▸ TASK
Repeat the listing exactly, minus the pictures.

▸ GIVEN MATERIAL
────

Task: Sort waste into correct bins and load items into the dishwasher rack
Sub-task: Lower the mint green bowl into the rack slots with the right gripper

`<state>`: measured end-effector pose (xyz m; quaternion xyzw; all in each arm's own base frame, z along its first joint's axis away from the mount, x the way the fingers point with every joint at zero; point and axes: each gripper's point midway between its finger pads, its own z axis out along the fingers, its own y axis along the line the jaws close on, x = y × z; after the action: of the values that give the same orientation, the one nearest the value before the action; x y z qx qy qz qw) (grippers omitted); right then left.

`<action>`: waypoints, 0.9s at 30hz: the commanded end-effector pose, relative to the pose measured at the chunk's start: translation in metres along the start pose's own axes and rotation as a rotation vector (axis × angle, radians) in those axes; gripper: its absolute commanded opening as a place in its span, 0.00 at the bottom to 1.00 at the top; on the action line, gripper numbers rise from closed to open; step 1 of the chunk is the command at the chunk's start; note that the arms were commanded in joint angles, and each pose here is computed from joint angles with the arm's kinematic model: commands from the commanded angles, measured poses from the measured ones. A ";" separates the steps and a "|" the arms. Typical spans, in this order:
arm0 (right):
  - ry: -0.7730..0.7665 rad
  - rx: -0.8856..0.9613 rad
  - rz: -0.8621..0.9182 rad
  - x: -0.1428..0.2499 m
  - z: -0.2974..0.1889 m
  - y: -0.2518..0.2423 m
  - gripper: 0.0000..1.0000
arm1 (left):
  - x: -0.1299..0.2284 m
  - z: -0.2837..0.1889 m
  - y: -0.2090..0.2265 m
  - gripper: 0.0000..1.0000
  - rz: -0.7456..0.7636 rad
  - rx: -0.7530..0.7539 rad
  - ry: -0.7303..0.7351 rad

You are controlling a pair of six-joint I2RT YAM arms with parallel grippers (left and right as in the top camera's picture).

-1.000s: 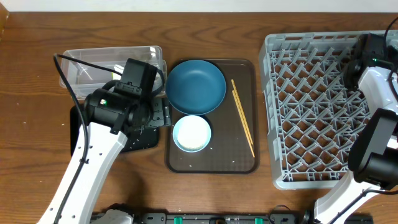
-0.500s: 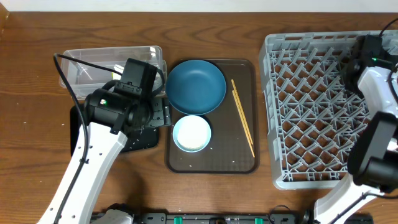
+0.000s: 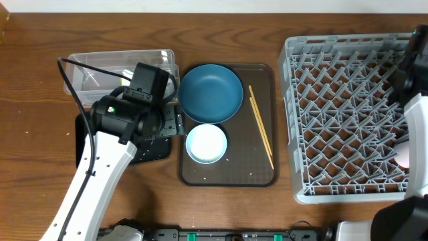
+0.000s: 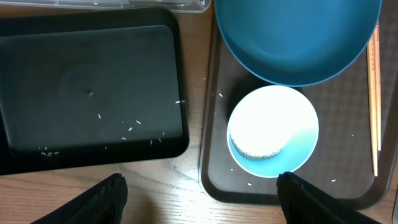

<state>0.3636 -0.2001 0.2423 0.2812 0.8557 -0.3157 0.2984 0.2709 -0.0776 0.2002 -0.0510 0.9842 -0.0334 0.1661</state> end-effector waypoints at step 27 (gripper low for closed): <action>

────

▸ ANSWER AREA
Task: Sort waste into correct bins and load items into the dishwasher rack
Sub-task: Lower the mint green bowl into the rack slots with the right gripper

`<state>`: measured end-effector pose (xyz m; quaternion xyzw; all in each arm's own base frame, z along its first joint's axis away from the mount, x the way the fingers point with every joint at zero; point and axes: each gripper's point midway between its finger pads, its own z axis out along the fingers, its own y axis along the line the jaws close on, x = y × z; after the action: of the values that give the same orientation, the one nearest the value before the action; x y z qx qy qz qw) (grippers omitted); right then left.

`<action>`: waypoints, 0.9s at 30hz: the commanded end-effector pose, relative to the pose measured at the chunk's start: translation in metres along the start pose's own axes and rotation as a rotation vector (axis × angle, radians) in those axes; gripper: its absolute commanded opening as a place in its span, 0.00 at the bottom to 1.00 at the top; on the action line, gripper numbers rise from closed to open; step 1 of the chunk is the command at the chunk's start; note that the arms were commanded in joint angles, and each pose here is computed from joint angles with the arm's kinematic model: commands from the commanded angles, measured poses from the measured ones. A ";" separates the steps and a "|" the arms. Typical spans, in this order:
arm0 (right):
  - ry: -0.7730..0.7665 rad
  - rx: -0.8856..0.9613 rad
  - rz: -0.8621..0.9182 rad
  - x: -0.1428..0.2499 m
  - z: -0.2974..0.1889 m
  - y: -0.2518..0.2423 m
  - gripper: 0.0000..1.0000
arm1 (left):
  - x: -0.1299..0.2284 m
  - z: -0.2837..0.1889 m
  - y: -0.2090..0.2265 m
  - gripper: 0.0000..1.0000
  - rz: -0.7456..0.7636 rad
  - rx: -0.7530..0.7539 rad
  - ry: -0.7303..0.7351 rad

You are controlling a pair of six-joint I2RT YAM arms with parallel grippers (left and right as in the top camera's picture).

-1.000s: 
-0.500s: 
+0.000s: 
+0.000s: 

<state>0.3636 -0.2001 0.2423 0.2812 0.8557 -0.3157 0.2984 0.2709 -0.0776 0.2002 -0.0510 0.9842 -0.0334 0.1661</state> end-effector waypoints at step 27 (gripper low for closed): <action>

This output is complete as it stands.